I like them, but not particularly in this format:


Quote:
1. I win (best outcome)
2. Nobody wins
3. Somebody other than me wins (worst outcome)


I prefer the 'everybody loses' to be a worse fate than someone else winning.


Absolutely, I am certain that was the mindset that the designers of such games hope players will adopt when playing. And judging by the responses in this thread so far, it seems some people at least are able to achieve that. And I try to when I play, but I just can't help it. A group win with one player 'winning more' just doesn't feel like a win, no matter how much I want it to. And it can feel more like a loss than when everybody loses.

Quote:
Basically by doing so, they can serve to depress the tendency towards
binary win/loss dynamics which occur far too often in gamers' minds.
Most real-life situations do not mimic that kind of gameplay paradigm -
usually a person is out for themselves, BUT not at the cost of ruining
the world for everyone else.


It's these very same thoughts which give me so much cognitive dissonance on the subject. In real life I consider myself very much a team player. At work I frequently help people out with things so they can get credit for something. And I get a lot of satisfaction from doing so. I just can't translate that mindset to the gaming table.
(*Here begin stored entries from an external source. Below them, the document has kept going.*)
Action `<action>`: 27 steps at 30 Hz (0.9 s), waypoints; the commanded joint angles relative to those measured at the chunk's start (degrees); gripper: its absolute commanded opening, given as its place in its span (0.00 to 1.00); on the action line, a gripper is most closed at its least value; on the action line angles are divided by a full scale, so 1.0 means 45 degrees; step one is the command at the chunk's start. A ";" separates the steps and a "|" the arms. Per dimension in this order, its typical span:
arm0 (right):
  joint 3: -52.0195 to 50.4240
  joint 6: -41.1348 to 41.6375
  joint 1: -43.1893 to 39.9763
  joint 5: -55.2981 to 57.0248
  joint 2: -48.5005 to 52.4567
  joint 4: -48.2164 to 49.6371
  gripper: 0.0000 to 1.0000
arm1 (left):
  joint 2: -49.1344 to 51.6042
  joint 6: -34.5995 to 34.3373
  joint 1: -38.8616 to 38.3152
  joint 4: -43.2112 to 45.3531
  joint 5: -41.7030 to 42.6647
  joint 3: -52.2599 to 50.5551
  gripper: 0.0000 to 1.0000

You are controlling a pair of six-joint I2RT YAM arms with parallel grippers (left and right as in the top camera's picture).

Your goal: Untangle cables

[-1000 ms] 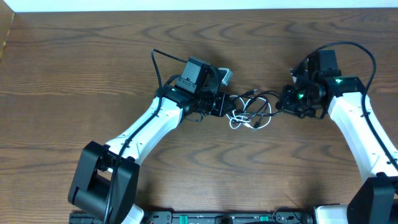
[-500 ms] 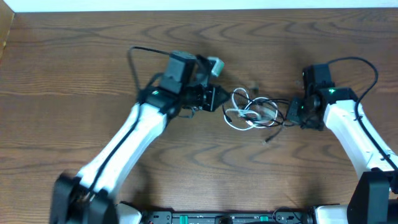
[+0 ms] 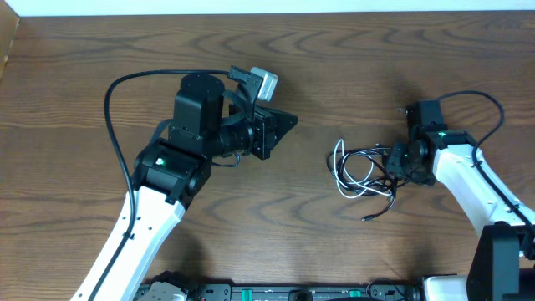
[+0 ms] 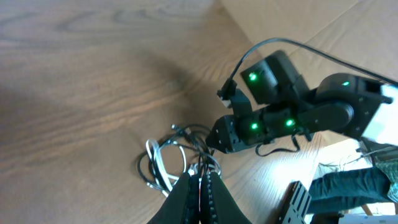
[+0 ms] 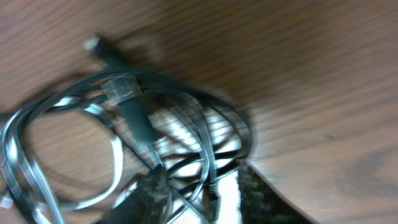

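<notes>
A tangle of black and white cables [image 3: 359,173] lies on the wooden table, right of centre. My right gripper [image 3: 393,164] is at its right side, open. In the right wrist view the fingers [image 5: 152,190] straddle black cable strands [image 5: 205,146] of the bundle, with the gripper [image 5: 205,190] down on them. My left gripper [image 3: 282,125] hangs raised to the left of the tangle, shut on nothing. The left wrist view looks down on the cables [image 4: 177,155] from a distance, past the gripper [image 4: 200,186].
The right arm's own black lead [image 3: 468,100] loops over its wrist, and the left arm's lead [image 3: 125,92] arcs to the left. A bare wooden table [image 3: 276,217] surrounds the tangle. A light box edge [image 4: 298,25] shows far right in the left wrist view.
My left gripper no longer holds the black cable and now sits high and away from the tangle. The tangle lies further right and lower. My right gripper has opened over it.
Both grippers met over the tangle at table centre, the left open, the right shut on black cables. Then both were shut on black strands. Then they stood apart with the tangle stretched between. Now the left is free and the right open.
</notes>
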 commanded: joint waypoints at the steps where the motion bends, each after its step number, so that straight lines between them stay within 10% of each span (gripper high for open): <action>1: 0.0500 -0.1870 -0.0053 -0.2098 -0.0005 -0.0092 0.42 | 0.0321 0.0092 0.0044 -0.0233 -0.0160 0.0219 0.07; 5: 0.1768 -0.3580 -0.0053 -0.4172 -0.0121 -0.1073 0.70 | 0.0971 0.0092 0.0039 -0.0583 -0.0155 0.0219 0.08; 10: 0.3002 -0.6382 0.0180 -0.5999 -0.0136 -0.2623 0.70 | 0.1904 0.0092 0.0049 -0.0777 -0.0165 0.0219 0.36; 27: -0.0267 -0.8344 0.2225 -0.3638 0.0719 -0.0597 0.27 | 0.2453 -0.0826 0.2254 -0.1316 0.0374 0.0219 0.54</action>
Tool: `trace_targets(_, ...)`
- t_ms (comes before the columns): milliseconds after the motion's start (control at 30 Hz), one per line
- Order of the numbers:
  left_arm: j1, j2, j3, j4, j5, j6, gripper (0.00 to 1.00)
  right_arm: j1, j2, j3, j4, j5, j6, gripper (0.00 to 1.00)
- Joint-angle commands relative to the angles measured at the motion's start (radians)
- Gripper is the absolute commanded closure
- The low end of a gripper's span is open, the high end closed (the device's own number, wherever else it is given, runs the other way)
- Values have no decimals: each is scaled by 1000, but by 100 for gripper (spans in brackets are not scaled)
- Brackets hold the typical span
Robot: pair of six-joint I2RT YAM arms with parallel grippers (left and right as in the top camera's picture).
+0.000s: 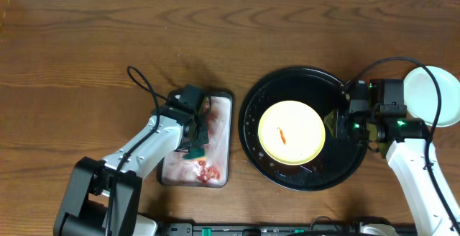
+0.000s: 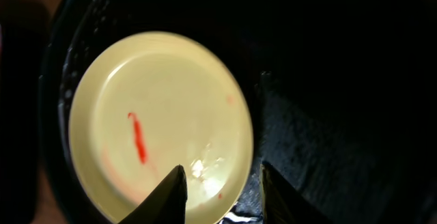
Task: Clean dirty plates on tray and stack at the side
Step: 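Grasp the green sponge in the soapy tray with left gripper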
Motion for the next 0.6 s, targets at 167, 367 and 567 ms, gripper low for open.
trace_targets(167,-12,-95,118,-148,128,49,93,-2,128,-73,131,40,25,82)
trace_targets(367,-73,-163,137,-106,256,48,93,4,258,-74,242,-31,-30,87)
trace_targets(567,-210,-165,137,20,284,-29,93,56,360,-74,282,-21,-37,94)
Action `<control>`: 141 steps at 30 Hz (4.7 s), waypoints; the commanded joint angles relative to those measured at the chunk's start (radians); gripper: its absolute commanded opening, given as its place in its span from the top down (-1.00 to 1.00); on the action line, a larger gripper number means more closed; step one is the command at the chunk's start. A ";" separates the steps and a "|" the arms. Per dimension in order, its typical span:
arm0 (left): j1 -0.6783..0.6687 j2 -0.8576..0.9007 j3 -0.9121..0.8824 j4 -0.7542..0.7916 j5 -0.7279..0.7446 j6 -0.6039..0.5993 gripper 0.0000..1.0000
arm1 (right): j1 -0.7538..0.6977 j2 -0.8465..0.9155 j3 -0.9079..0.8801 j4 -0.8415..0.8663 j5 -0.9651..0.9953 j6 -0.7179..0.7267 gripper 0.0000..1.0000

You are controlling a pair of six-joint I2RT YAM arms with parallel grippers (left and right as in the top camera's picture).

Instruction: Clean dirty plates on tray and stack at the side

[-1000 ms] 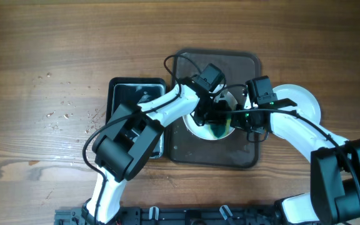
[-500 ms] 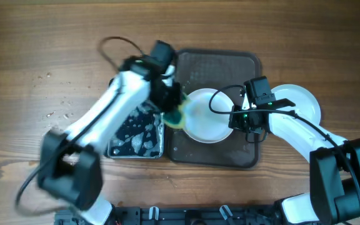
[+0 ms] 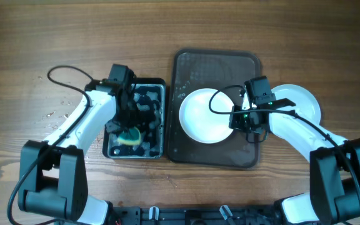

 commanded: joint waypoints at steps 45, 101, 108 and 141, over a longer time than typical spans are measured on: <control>0.381 -0.705 0.282 -0.257 0.267 0.014 -1.00 | 0.940 0.013 0.453 0.332 1.410 -0.743 0.91; 0.381 -0.705 0.282 -0.257 0.267 0.014 -1.00 | -0.227 -0.318 0.453 -0.261 -0.165 0.000 0.91; 0.381 -0.705 0.282 -0.257 0.267 0.014 -1.00 | -0.639 -0.208 0.357 -0.457 0.018 -0.021 0.91; 0.381 -0.705 0.282 -0.257 0.267 0.014 -1.00 | -0.277 -0.975 0.288 -0.628 -0.451 -0.250 -0.99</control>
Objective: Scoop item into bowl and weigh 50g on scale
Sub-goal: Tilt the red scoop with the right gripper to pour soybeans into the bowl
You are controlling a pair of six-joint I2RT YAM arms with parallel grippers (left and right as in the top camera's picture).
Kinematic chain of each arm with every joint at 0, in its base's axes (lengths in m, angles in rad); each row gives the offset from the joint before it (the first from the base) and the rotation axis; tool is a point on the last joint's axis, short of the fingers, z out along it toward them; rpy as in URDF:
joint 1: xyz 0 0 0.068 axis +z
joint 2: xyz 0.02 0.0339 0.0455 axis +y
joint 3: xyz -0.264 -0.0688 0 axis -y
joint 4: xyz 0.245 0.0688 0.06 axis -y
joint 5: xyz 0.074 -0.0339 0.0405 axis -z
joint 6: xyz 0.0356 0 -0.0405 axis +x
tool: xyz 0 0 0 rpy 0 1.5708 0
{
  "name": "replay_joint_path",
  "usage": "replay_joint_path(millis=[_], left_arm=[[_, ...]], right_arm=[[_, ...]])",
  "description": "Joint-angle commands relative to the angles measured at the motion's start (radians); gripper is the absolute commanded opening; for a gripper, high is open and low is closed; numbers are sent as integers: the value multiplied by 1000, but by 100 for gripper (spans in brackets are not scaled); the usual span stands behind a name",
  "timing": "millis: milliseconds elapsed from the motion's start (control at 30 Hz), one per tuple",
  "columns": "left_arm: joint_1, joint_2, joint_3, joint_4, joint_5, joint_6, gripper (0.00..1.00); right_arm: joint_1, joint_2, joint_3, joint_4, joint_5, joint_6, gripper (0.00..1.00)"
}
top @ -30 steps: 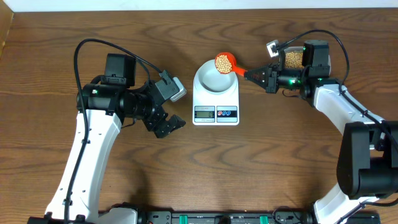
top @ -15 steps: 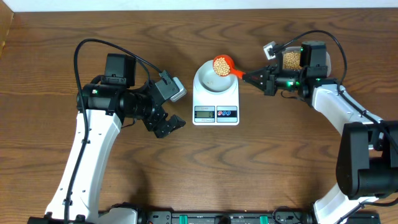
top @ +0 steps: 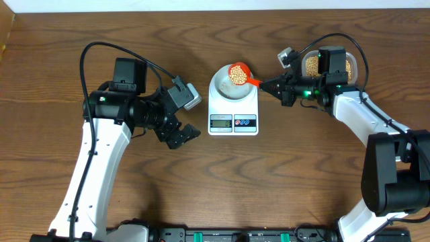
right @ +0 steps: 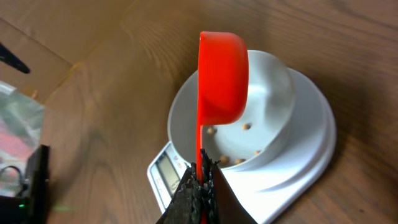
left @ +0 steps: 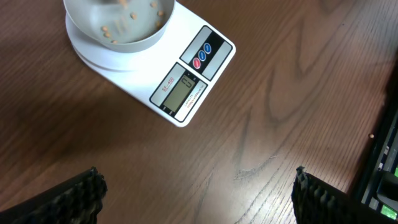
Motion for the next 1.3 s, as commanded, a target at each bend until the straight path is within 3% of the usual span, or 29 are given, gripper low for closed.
replay_joint_path(millis=[0,1267], left_arm=[[5,-14,15,0,-5,13,98],[5,-14,15,0,-5,13,98]], right_arm=[[6,5,3,1,50,-70,1],[6,5,4,42,42,-340,1]])
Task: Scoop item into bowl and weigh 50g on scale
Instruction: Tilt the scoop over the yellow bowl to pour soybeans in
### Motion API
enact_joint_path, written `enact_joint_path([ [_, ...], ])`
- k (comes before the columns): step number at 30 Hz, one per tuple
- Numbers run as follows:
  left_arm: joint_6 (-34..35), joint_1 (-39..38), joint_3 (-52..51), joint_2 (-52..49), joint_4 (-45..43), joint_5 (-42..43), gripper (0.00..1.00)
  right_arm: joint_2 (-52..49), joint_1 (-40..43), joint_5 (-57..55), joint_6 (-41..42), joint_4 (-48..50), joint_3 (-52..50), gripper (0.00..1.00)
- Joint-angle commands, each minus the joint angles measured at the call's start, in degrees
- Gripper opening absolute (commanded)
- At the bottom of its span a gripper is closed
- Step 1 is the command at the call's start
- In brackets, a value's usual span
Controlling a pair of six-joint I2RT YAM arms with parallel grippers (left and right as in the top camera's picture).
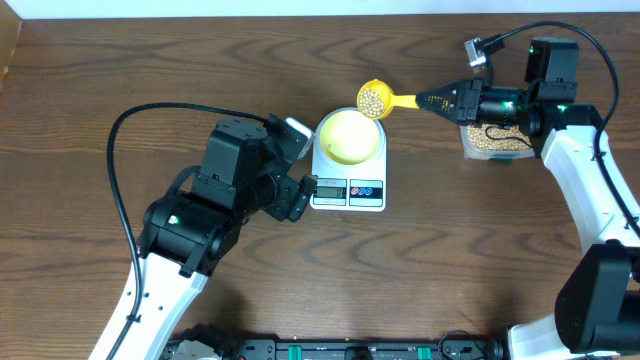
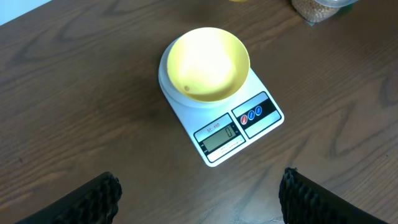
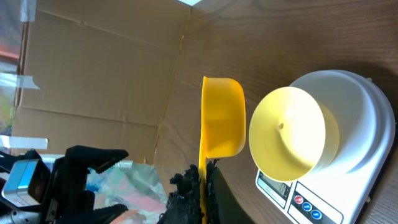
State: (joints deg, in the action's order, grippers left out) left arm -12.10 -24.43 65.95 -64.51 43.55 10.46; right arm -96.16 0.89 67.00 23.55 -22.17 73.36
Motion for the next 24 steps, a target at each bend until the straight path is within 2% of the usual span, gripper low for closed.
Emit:
enact_joint_path([
  [1, -0.5, 0.3, 0.0, -0.2, 0.2, 0.7, 0.83, 0.1, -0.6, 0.6, 1.4, 0.5, 0.0, 0.01],
  [15, -0.5, 0.3, 0.0, -0.2, 0.2, 0.7, 0.83, 0.1, -0.7, 0.2, 3.2, 1.3, 0.0, 0.01],
  [24, -0.5, 0.3, 0.0, -0.2, 0.2, 0.7, 0.83, 0.1, -2.8, -5.8, 3.0, 1.9, 0.0, 0.01],
])
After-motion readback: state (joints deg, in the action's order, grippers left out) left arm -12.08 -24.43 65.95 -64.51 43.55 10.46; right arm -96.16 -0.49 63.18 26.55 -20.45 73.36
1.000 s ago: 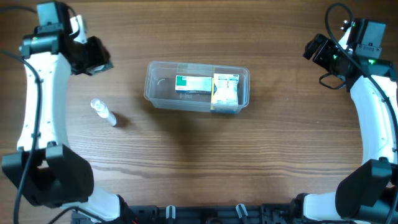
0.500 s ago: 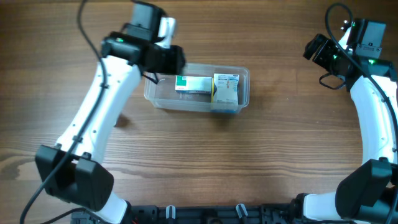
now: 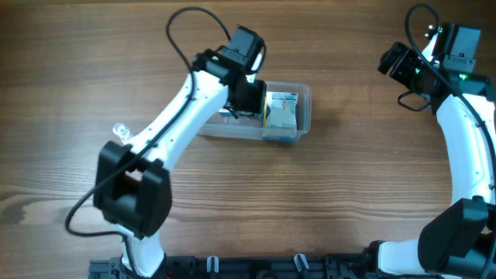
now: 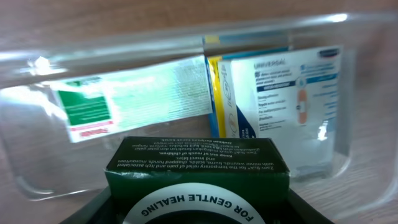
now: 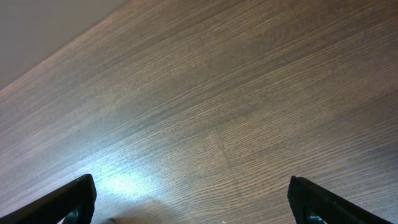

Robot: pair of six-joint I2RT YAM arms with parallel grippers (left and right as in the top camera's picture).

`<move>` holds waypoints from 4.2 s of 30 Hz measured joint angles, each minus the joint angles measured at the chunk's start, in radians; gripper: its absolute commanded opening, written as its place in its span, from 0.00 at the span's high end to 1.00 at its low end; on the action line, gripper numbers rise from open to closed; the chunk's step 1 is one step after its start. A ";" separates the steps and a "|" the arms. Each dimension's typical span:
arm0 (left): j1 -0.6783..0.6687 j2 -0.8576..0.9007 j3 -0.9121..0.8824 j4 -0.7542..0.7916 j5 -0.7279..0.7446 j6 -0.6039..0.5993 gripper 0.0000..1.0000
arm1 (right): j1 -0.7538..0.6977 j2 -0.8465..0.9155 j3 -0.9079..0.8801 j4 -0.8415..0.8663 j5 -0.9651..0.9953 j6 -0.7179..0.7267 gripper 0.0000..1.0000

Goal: Pack container
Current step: 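Lift the Zam-Buk box and carry it right into the container, then lower the Zam-Buk box beside the Panadol box and open left gripper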

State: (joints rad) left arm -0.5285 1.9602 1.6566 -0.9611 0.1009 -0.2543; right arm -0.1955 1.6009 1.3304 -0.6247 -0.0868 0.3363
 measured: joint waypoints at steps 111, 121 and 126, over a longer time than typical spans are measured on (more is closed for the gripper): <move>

I guess there are a lot more dynamics in play in real life. If you improve someone's life at little cost to yourself it feels good. And, more selfishly, maybe you hope that they will similarly help you in the future, or mention to other people what a great and unselfish guy you are. I honestly don't know, these are things that you compute subconsciously when making these decisions. Board games, on the other hand are more of a closed system, with only a few binary variables. Regular games, you either win or you lose. Coops (which I have no problem with) you either all win or all lose. This idea of a 'sort-of-win' doesn't really compute that well with me.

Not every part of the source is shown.